| WHAT YOU SHOULD DO |
In the records below, find the line containing "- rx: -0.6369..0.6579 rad" and the line containing "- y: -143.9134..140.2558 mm"; please repeat exactly the lines from one to the other, both included, and nothing more.

| RECORDED INFORMATION |
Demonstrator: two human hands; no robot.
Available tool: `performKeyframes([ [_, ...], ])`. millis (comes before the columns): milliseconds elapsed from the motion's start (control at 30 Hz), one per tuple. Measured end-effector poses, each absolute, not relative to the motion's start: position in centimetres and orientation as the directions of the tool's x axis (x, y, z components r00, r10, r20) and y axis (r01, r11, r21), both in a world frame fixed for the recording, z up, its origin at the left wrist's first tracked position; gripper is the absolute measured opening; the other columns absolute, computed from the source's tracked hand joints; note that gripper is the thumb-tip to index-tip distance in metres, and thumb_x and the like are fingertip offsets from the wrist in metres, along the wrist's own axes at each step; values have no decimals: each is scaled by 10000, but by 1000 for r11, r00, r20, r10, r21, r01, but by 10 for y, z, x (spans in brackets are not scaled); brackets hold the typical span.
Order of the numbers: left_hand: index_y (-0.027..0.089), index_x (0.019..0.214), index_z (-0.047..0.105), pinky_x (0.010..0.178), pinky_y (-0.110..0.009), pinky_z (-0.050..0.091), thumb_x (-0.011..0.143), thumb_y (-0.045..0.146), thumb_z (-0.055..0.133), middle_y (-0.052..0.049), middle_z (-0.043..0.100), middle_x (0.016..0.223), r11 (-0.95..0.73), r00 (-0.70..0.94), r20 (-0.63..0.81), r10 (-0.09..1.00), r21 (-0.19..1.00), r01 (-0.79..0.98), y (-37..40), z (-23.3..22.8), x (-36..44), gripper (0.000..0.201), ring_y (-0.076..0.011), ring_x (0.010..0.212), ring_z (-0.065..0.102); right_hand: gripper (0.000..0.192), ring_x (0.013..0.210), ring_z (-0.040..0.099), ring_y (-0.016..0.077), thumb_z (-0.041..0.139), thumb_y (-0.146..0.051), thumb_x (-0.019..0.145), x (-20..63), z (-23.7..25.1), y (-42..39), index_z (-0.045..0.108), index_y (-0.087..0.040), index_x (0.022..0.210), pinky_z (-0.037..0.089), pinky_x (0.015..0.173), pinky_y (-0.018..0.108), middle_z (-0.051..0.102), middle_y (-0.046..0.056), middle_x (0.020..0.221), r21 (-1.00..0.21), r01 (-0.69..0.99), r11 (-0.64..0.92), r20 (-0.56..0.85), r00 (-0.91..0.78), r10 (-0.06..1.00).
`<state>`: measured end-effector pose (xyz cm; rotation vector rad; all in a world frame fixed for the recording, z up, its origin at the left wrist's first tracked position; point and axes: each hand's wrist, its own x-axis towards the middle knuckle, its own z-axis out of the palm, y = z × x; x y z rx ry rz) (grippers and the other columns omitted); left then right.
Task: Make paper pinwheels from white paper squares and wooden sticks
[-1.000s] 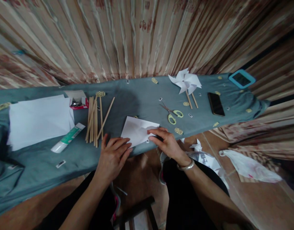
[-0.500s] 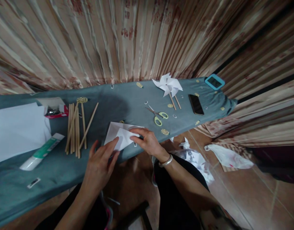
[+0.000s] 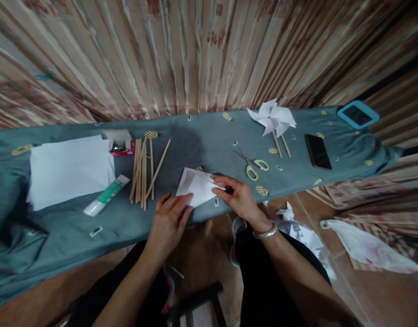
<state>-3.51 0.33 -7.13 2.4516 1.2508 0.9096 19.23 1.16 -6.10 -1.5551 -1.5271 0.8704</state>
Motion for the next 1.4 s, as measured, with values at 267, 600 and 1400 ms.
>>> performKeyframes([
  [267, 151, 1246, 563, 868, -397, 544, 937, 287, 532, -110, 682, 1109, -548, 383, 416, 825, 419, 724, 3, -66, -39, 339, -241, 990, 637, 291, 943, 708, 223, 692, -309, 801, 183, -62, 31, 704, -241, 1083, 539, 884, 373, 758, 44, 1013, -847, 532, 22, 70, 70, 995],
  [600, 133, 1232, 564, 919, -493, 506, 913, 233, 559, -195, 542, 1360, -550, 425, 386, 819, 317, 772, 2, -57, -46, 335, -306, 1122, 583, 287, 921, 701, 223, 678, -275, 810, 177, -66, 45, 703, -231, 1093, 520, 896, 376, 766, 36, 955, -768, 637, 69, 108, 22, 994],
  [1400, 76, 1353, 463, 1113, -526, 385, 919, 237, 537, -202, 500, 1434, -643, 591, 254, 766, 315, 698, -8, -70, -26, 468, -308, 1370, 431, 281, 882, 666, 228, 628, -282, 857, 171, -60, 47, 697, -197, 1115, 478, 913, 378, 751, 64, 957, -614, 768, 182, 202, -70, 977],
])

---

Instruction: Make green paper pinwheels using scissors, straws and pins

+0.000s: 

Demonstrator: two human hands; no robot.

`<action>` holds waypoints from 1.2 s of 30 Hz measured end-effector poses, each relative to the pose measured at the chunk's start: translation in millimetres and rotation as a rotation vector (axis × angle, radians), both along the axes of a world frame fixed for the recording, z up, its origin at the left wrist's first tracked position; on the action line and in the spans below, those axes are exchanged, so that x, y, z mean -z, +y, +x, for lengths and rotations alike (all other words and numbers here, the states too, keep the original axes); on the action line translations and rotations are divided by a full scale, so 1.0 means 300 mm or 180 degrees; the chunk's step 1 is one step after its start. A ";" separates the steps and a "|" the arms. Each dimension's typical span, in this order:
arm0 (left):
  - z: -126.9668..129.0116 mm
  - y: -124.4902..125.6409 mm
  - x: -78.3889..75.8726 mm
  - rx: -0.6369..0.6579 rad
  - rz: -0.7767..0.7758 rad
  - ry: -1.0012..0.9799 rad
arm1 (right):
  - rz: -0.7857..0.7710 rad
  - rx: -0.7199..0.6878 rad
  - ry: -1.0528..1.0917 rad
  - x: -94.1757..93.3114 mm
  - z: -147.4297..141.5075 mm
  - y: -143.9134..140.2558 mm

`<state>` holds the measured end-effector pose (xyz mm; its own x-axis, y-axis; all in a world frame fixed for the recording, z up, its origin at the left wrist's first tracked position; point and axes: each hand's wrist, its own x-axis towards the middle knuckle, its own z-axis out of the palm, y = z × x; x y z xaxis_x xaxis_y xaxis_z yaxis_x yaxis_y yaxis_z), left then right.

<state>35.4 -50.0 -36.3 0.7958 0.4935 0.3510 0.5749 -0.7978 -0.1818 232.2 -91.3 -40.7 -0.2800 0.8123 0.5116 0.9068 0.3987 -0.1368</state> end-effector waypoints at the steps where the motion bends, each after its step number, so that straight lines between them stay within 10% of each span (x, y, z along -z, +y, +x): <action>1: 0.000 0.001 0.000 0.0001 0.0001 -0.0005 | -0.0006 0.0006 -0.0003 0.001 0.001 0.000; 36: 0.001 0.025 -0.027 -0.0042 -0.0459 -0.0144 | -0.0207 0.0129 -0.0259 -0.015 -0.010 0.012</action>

| SOLUTION |
  - rx: -0.6369..0.6579 rad
  - rz: -0.7767..0.7758 rad
  - ry: -1.0012..0.9799 rad
arm1 (right):
  - rz: -0.7857..0.7710 rad
  - rx: -0.7199..0.6878 rad
  - ry: -1.0528..1.0917 rad
  - x: -94.1757..93.3114 mm
  - z: -147.4297..141.5075 mm
  - y: -143.9134..140.2558 mm

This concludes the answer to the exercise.